BEGIN Provided material

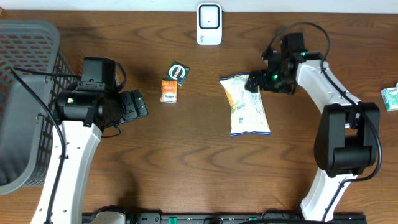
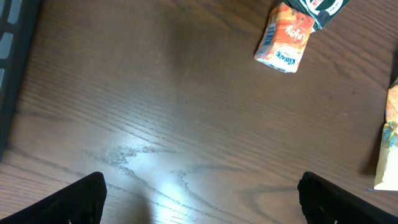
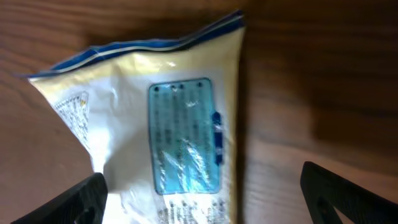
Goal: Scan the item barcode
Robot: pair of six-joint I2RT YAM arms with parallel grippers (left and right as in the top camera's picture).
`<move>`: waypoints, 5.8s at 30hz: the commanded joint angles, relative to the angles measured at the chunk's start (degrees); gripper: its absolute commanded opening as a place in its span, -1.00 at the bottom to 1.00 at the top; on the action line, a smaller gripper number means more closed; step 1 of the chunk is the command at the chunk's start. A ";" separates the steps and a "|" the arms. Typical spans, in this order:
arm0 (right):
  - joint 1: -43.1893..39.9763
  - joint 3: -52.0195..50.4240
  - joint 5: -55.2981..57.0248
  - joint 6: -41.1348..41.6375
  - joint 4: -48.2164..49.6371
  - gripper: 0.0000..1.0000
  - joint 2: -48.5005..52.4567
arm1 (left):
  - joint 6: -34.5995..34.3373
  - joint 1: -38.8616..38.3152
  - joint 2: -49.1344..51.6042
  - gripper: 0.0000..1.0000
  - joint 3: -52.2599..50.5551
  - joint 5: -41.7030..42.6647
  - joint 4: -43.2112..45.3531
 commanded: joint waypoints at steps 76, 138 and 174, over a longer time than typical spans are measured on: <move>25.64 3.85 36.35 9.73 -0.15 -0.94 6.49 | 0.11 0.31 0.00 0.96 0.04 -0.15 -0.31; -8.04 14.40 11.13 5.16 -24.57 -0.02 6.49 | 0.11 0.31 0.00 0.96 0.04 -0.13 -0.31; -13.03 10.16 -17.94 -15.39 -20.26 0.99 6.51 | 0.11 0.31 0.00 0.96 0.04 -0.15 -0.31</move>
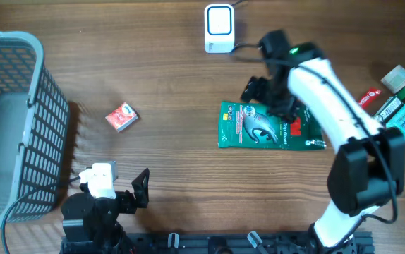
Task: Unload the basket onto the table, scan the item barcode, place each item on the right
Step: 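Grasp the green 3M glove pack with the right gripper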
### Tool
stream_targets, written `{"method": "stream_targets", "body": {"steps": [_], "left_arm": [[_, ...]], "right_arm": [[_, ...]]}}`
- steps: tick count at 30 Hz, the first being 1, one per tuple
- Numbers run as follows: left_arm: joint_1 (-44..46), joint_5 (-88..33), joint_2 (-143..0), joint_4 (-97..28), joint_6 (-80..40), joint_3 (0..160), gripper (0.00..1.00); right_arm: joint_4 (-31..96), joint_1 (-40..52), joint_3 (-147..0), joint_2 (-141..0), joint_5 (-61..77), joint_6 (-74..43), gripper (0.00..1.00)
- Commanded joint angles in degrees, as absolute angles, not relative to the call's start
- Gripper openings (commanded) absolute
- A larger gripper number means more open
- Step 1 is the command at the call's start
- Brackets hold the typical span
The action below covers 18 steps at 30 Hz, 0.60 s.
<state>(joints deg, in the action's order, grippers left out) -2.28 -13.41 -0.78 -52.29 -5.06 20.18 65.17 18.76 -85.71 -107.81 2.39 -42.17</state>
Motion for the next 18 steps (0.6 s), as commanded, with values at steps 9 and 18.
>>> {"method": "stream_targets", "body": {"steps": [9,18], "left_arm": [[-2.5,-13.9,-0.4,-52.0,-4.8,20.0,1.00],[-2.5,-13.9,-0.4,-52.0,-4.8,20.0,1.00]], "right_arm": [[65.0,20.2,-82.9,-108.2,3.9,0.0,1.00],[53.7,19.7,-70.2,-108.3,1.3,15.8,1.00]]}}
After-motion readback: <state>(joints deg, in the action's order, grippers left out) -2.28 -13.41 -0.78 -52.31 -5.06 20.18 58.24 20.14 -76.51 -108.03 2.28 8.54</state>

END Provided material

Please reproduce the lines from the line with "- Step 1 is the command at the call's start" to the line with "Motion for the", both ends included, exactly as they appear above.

- Step 1 is the command at the call's start
- Brackets hold the typical span
The action below covers 18 steps at 30 Hz, 0.60 s.
<state>(joints deg, in the action's order, grippers left out) -2.28 -13.41 -0.78 -52.29 -5.06 20.18 65.17 18.76 -85.71 -107.81 2.39 -42.17</state>
Motion for the next 18 steps (0.6 s), as commanded, with values at steps 9 and 18.

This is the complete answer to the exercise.